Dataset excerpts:
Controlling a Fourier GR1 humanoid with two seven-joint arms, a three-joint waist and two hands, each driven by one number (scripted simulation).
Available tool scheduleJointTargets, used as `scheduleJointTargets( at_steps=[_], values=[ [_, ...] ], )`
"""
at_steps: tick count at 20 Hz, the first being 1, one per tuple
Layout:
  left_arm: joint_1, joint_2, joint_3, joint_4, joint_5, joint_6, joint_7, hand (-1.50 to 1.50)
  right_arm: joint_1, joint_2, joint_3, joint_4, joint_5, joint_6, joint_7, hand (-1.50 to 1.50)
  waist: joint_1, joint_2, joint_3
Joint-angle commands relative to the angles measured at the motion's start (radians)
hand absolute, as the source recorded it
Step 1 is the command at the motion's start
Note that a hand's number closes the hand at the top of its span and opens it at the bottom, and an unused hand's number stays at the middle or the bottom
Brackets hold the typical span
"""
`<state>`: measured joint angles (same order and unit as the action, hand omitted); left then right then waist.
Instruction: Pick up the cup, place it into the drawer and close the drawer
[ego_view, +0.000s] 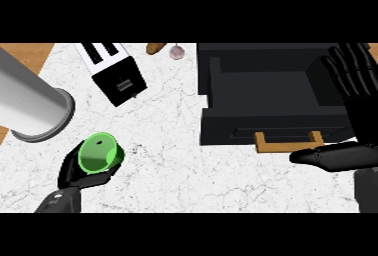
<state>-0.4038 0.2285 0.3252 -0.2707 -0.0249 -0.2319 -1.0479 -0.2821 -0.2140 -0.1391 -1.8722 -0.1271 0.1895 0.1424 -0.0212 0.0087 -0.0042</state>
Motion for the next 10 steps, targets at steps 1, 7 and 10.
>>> scheduleJointTargets(
  at_steps=[1, 7, 10],
  values=[
    [0.009, -0.062, 0.003, -0.035, -0.025, 0.200, -0.192, 1.50, -0.005, -0.017, -0.017, 0.011, -0.022, 0.019, 0.000, -1.50, -0.003, 0.001, 0.000],
    [-0.087, -0.094, 0.085, -0.023, 0.027, 0.358, -0.151, 1.50, 0.000, -0.021, -0.016, 0.019, -0.027, 0.037, -0.014, -1.50, -0.008, 0.001, 0.001],
    [-0.128, -0.092, 0.115, -0.046, 0.077, 0.191, -0.171, 1.50, -0.024, -0.007, -0.017, 0.019, -0.021, 0.009, -0.003, -1.50, -0.006, 0.001, 0.000]
  ],
)
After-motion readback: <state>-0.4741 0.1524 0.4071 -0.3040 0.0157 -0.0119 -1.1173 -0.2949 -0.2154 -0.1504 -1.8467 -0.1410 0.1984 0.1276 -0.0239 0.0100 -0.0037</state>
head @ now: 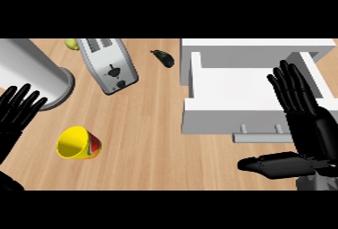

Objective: Pick up the cup, place it into the drawer and close the drawer

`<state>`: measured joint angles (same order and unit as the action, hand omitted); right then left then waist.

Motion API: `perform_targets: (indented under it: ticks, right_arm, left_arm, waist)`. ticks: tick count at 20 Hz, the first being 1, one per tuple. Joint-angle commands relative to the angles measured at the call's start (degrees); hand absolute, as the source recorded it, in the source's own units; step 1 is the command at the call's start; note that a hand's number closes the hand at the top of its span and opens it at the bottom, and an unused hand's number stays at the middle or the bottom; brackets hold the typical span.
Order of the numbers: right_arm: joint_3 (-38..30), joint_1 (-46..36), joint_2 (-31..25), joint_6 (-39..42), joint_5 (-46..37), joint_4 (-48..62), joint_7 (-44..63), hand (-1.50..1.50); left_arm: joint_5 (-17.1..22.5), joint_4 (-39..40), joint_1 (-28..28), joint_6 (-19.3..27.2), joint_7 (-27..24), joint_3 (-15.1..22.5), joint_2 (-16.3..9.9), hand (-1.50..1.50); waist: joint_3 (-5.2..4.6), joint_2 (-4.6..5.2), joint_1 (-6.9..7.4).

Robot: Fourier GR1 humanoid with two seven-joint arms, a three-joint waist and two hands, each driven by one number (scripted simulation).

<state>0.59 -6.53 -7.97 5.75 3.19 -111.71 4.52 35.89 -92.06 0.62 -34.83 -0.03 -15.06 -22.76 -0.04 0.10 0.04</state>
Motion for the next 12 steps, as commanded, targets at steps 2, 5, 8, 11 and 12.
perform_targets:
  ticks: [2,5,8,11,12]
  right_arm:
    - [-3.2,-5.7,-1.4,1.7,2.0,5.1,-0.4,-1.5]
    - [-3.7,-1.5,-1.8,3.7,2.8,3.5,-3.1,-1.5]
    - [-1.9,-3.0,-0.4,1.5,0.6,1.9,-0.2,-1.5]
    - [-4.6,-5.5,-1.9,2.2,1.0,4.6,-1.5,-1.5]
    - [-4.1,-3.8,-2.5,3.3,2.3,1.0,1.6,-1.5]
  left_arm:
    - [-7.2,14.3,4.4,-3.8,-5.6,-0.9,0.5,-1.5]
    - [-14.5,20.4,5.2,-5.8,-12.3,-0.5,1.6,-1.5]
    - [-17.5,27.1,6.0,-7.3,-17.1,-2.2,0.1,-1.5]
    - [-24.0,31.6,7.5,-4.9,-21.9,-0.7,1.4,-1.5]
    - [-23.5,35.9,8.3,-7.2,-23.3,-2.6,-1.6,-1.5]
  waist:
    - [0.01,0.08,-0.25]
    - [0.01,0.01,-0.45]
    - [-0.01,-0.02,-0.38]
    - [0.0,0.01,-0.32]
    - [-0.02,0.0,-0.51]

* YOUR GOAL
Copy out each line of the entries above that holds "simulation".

* RESPONSE BELOW
Controlling a Fourier GR1 humanoid with two seven-joint arms, a three-joint waist and two hands, each driven by one number (scripted simulation).
Robot: Fourier GR1 humanoid with two seven-joint arms, a three-joint waist and two hands, each driven by one number (scripted simulation).

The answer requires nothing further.